• [Instructions for the task]:
Nothing below is to be printed except the lines between the line holding "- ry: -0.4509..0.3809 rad" and the line holding "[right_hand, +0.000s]", inclusive, each exactly as it appears.

• [Stored records]:
------------
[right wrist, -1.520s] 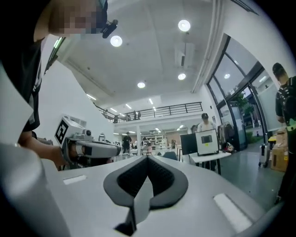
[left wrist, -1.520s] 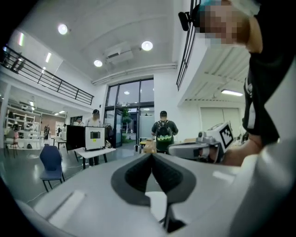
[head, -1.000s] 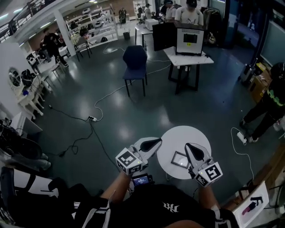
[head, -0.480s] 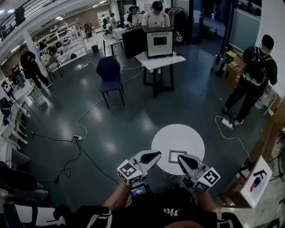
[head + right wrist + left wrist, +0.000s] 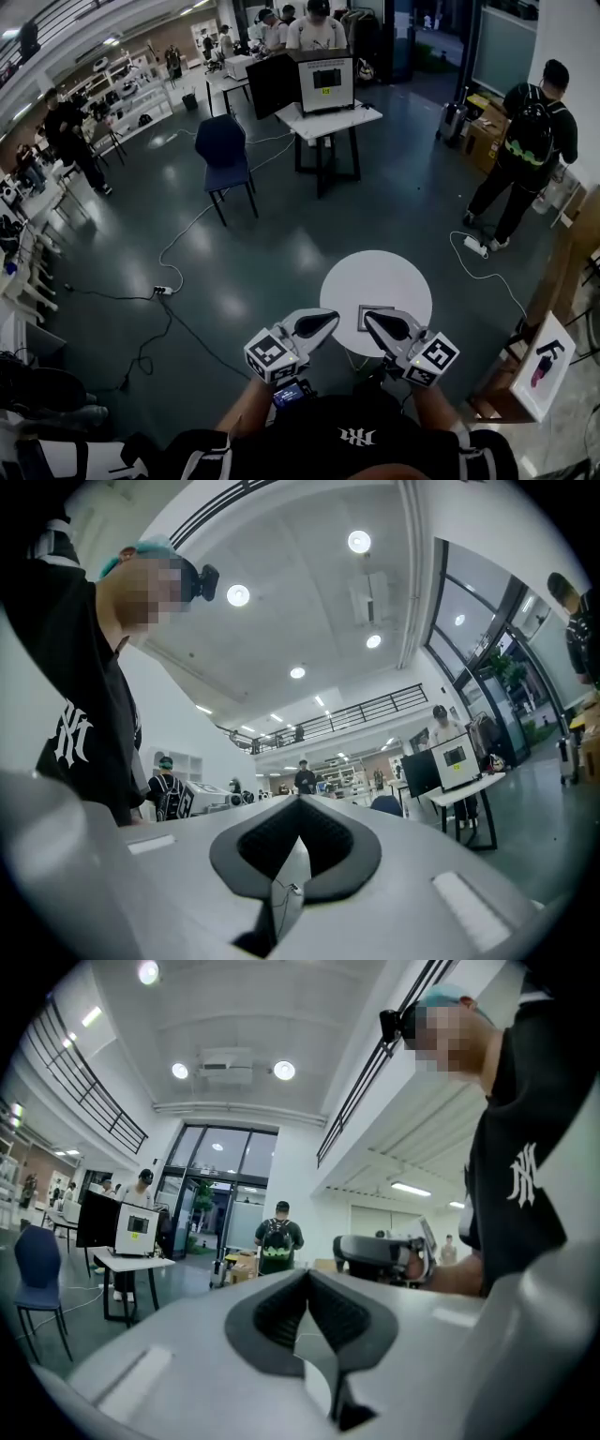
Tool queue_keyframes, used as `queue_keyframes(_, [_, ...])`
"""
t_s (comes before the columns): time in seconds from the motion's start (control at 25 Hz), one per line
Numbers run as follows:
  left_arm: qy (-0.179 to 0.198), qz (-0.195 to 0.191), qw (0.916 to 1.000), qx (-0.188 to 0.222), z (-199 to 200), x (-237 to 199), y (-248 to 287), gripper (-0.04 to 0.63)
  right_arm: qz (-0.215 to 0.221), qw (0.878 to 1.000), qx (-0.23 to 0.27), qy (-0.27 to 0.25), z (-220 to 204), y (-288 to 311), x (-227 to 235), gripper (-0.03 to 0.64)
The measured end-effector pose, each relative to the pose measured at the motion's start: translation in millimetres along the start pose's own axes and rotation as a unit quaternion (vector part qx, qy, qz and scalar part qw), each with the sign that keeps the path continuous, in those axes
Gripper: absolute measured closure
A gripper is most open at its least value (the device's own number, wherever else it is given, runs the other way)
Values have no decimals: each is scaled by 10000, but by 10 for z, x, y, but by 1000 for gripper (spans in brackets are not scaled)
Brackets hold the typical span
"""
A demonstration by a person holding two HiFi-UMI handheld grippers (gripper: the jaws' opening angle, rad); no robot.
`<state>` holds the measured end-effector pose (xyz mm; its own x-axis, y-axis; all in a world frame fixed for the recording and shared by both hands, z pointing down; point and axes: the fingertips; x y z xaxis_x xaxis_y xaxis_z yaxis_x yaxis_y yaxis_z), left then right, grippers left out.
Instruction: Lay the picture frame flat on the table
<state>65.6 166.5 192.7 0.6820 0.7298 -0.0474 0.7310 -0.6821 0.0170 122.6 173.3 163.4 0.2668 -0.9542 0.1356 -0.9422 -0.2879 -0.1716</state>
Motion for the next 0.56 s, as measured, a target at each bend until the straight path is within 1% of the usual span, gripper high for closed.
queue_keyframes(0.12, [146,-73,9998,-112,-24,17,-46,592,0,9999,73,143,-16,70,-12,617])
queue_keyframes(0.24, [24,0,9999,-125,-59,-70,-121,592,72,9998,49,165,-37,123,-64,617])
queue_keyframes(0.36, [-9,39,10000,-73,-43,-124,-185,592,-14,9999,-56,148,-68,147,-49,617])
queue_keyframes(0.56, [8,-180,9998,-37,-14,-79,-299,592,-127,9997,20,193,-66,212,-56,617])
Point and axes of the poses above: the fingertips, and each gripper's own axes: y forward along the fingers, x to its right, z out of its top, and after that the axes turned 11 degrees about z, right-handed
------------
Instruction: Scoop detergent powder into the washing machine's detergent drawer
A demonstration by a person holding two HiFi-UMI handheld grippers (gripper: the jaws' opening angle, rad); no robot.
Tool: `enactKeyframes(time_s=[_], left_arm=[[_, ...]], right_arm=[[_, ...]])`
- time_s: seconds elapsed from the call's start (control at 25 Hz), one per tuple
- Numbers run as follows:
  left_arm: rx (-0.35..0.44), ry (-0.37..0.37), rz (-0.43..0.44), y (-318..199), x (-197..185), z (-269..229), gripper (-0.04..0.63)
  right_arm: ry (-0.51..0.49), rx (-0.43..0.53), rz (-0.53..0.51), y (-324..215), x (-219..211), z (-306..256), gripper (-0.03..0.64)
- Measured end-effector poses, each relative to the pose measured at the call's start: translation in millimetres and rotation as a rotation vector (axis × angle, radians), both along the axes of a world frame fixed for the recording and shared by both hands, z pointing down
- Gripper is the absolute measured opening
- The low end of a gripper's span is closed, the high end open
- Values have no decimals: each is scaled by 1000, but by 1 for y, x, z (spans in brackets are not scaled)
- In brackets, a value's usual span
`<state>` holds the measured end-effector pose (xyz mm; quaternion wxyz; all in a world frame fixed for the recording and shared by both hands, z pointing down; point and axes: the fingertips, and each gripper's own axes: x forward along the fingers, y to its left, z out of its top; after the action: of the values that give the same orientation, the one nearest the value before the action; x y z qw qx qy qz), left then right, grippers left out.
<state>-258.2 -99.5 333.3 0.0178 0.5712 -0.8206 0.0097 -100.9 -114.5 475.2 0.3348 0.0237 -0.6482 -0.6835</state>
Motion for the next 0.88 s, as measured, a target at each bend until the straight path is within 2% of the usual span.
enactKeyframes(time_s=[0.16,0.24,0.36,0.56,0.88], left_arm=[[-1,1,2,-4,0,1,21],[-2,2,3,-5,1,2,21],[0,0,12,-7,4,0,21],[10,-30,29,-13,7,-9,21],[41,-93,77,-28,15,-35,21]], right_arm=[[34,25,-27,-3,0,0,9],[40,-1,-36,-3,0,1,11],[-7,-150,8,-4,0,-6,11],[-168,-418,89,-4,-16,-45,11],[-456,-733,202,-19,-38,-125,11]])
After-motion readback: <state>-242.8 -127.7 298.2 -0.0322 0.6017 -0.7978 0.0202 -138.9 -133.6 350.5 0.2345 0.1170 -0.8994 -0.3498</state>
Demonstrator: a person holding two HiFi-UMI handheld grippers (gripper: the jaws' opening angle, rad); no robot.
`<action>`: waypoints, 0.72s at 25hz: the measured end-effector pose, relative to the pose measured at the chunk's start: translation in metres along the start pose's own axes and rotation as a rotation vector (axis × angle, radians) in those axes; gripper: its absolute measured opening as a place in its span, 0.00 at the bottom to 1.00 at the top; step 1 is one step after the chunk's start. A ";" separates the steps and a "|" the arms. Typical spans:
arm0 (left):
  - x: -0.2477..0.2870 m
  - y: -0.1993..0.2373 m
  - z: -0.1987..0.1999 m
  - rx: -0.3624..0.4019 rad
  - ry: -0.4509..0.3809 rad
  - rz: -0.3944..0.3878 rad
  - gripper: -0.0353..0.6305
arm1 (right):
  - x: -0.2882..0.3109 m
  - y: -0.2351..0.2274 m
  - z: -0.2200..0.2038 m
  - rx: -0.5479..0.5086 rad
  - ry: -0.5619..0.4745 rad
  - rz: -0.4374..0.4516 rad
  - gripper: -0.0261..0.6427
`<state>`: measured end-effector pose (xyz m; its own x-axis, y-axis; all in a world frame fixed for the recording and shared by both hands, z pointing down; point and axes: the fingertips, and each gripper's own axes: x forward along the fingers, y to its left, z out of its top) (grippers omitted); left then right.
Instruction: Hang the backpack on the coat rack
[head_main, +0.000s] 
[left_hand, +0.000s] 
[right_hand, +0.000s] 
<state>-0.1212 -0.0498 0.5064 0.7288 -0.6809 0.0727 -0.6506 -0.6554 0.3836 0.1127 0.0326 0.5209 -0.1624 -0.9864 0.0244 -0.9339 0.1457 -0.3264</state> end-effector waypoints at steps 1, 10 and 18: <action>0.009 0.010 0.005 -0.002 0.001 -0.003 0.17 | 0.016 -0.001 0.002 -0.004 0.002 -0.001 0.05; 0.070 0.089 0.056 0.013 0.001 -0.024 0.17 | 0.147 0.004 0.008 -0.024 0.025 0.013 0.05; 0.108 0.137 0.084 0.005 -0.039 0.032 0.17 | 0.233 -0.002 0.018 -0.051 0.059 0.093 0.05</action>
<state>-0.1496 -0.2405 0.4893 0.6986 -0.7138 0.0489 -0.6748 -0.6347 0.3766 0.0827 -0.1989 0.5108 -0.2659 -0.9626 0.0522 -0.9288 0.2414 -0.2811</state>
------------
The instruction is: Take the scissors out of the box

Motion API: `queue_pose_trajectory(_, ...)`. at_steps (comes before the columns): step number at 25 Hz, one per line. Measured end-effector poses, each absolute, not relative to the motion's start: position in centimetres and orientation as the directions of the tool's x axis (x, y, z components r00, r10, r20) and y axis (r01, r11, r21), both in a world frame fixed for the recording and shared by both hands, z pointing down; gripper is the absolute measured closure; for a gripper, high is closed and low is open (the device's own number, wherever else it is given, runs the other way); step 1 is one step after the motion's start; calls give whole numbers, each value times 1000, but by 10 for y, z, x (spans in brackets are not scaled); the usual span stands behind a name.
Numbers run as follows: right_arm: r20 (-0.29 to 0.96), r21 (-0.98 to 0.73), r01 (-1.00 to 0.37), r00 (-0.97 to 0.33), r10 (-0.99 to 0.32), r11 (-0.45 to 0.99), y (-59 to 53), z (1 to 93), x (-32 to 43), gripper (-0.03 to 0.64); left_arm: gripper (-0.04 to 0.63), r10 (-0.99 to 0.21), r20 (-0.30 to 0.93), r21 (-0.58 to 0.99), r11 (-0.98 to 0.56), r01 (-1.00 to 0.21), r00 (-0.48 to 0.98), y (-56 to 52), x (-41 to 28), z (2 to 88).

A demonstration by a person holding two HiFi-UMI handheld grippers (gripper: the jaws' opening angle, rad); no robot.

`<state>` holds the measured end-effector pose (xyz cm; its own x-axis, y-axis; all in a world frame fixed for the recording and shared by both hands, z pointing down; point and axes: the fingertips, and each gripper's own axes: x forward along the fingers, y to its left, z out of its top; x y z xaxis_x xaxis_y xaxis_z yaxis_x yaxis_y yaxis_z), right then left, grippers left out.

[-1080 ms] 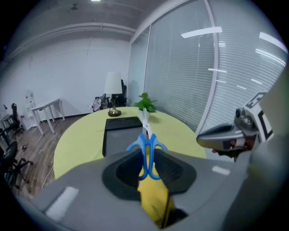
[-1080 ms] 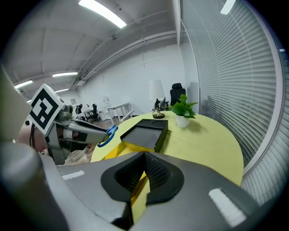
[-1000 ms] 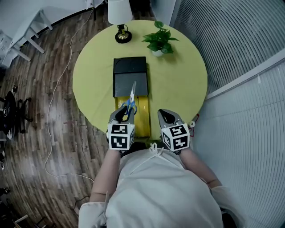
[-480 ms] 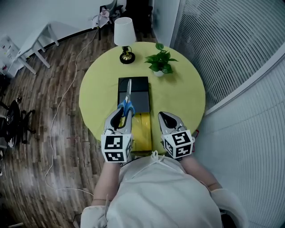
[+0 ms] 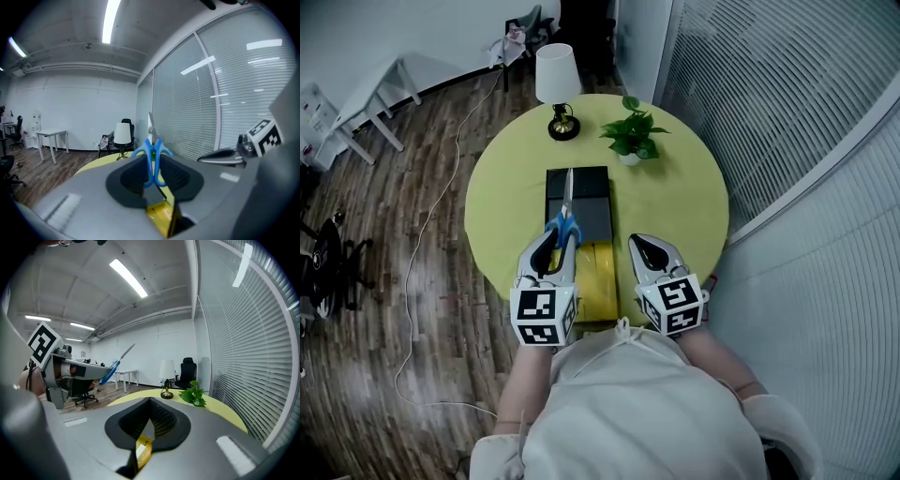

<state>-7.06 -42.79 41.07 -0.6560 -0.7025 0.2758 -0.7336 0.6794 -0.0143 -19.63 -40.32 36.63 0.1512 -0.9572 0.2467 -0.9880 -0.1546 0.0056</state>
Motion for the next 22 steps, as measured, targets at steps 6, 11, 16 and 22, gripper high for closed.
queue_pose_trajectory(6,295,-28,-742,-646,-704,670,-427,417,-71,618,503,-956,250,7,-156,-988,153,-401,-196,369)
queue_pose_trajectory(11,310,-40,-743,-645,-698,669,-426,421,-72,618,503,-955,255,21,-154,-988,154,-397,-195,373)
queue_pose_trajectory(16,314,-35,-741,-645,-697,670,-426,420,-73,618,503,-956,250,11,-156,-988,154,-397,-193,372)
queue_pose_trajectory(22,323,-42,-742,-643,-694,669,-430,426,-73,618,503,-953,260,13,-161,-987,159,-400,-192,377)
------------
• [Completed exercise]:
  - ry: -0.4509..0.3809 rad
  - rz: -0.3944..0.3878 rad
  - gripper: -0.0353..0.6305
arm1 (right):
  - x: -0.2882..0.3109 m
  - y: -0.2351..0.2274 m
  - z: -0.2200..0.2038 m
  - rx: -0.5479..0.5086 rad
  - ry: -0.5619..0.4745 rad
  - rz: -0.4374..0.4516 rad
  - gripper: -0.0261..0.6427
`<state>`: measured end-effector pose (xyz m; its own x-axis, y-axis; all in a world frame fixed for the recording and shared by both hands, z pointing down; point and axes: the fingertips, and each gripper's own axes: x forward along the fingers, y to its left, z out of its top) (grippers omitted); left then right.
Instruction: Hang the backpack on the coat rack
[head_main, +0.000s] 
[left_hand, +0.000s] 
[right_hand, +0.000s] 

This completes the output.